**Work required:** Your task is to find every line of the listing that includes "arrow" and copy it.

**Records shown:**
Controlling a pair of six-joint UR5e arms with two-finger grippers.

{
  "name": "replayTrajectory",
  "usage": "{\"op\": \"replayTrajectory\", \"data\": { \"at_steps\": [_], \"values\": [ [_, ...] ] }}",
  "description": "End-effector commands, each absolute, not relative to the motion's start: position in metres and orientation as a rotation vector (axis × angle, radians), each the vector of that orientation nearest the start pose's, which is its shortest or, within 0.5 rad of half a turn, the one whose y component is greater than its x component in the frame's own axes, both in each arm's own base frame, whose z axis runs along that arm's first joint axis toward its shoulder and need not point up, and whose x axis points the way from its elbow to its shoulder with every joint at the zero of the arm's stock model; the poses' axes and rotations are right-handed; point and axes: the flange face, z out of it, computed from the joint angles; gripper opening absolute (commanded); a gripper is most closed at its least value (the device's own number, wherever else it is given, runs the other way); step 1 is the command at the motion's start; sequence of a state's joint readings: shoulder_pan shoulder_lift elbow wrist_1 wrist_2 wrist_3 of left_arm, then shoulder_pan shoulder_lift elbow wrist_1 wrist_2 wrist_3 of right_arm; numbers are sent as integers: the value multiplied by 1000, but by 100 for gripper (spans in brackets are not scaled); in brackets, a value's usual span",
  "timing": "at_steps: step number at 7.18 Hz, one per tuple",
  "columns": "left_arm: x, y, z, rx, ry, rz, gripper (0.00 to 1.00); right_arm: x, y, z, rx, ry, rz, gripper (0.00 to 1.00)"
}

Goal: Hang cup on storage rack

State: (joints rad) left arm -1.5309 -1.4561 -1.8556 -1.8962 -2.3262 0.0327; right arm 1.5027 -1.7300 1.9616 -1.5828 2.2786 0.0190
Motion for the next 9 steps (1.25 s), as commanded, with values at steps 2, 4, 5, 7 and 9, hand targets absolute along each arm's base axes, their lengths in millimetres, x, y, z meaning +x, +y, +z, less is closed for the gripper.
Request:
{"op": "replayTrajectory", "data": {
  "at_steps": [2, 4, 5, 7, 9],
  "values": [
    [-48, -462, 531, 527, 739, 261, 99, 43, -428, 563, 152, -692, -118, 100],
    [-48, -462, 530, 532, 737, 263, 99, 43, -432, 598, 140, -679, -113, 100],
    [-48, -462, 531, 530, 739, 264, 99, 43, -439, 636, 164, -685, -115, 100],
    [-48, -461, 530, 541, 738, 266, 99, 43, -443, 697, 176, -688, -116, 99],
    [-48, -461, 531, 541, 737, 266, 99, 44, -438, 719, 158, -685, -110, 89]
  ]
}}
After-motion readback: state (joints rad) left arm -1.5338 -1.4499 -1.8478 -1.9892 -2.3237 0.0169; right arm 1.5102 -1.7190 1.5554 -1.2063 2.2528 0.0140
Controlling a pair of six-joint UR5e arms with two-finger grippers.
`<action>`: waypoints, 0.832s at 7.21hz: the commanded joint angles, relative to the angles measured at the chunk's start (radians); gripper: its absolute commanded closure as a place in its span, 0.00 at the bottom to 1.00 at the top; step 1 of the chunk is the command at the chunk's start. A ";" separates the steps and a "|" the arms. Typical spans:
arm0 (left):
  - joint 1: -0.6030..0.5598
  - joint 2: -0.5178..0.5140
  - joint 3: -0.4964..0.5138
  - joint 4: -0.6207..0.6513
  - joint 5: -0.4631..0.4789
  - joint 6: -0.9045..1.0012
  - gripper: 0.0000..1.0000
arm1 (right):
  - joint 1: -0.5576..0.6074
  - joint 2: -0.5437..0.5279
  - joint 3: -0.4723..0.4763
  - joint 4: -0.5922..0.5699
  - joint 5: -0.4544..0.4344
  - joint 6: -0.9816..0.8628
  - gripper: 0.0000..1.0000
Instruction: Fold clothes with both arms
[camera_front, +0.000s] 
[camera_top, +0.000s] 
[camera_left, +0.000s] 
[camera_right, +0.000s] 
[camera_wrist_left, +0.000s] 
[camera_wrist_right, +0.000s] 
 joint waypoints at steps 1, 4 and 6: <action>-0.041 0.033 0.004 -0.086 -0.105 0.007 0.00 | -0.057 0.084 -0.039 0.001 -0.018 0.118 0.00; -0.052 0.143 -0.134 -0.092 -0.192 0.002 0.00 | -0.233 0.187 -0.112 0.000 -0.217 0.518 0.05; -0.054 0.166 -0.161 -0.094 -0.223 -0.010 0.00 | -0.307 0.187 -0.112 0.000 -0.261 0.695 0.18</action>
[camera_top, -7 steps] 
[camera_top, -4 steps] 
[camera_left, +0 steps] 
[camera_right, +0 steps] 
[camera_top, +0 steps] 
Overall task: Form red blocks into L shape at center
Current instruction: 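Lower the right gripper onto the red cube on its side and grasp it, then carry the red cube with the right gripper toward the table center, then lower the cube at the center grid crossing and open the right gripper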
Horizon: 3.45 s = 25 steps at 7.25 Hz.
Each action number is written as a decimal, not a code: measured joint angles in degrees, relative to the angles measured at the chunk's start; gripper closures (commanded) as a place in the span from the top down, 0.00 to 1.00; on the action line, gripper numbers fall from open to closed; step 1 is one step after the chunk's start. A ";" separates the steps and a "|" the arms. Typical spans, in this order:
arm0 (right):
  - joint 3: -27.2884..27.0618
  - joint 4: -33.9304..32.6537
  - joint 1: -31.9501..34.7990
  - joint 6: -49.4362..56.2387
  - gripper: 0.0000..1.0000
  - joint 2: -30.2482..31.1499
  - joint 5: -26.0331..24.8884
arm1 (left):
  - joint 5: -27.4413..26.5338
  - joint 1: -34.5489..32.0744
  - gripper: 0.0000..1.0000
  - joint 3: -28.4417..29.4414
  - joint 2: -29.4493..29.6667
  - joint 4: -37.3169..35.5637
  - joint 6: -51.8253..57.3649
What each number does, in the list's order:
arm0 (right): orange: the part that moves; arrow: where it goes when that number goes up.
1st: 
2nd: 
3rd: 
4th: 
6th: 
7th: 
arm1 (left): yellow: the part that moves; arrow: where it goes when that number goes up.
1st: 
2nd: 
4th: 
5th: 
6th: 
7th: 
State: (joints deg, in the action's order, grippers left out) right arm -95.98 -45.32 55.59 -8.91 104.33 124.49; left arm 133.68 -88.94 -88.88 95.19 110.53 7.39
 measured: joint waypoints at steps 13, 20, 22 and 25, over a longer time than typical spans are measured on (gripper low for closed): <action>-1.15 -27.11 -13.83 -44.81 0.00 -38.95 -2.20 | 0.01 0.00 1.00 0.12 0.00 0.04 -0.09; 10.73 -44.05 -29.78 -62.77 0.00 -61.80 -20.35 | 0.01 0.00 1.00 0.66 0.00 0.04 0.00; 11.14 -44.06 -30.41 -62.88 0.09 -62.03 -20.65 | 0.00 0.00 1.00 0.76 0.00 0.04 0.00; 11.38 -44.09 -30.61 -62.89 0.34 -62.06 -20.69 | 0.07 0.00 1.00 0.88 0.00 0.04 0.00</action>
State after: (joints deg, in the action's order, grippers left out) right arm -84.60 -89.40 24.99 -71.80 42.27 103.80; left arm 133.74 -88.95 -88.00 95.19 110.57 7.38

**Your solution:**
arm0 (right): orange: the part that moves; arrow: where it goes when that number goes up.
arm1 (left): yellow: the part that moves; arrow: where it goes when that number goes up.

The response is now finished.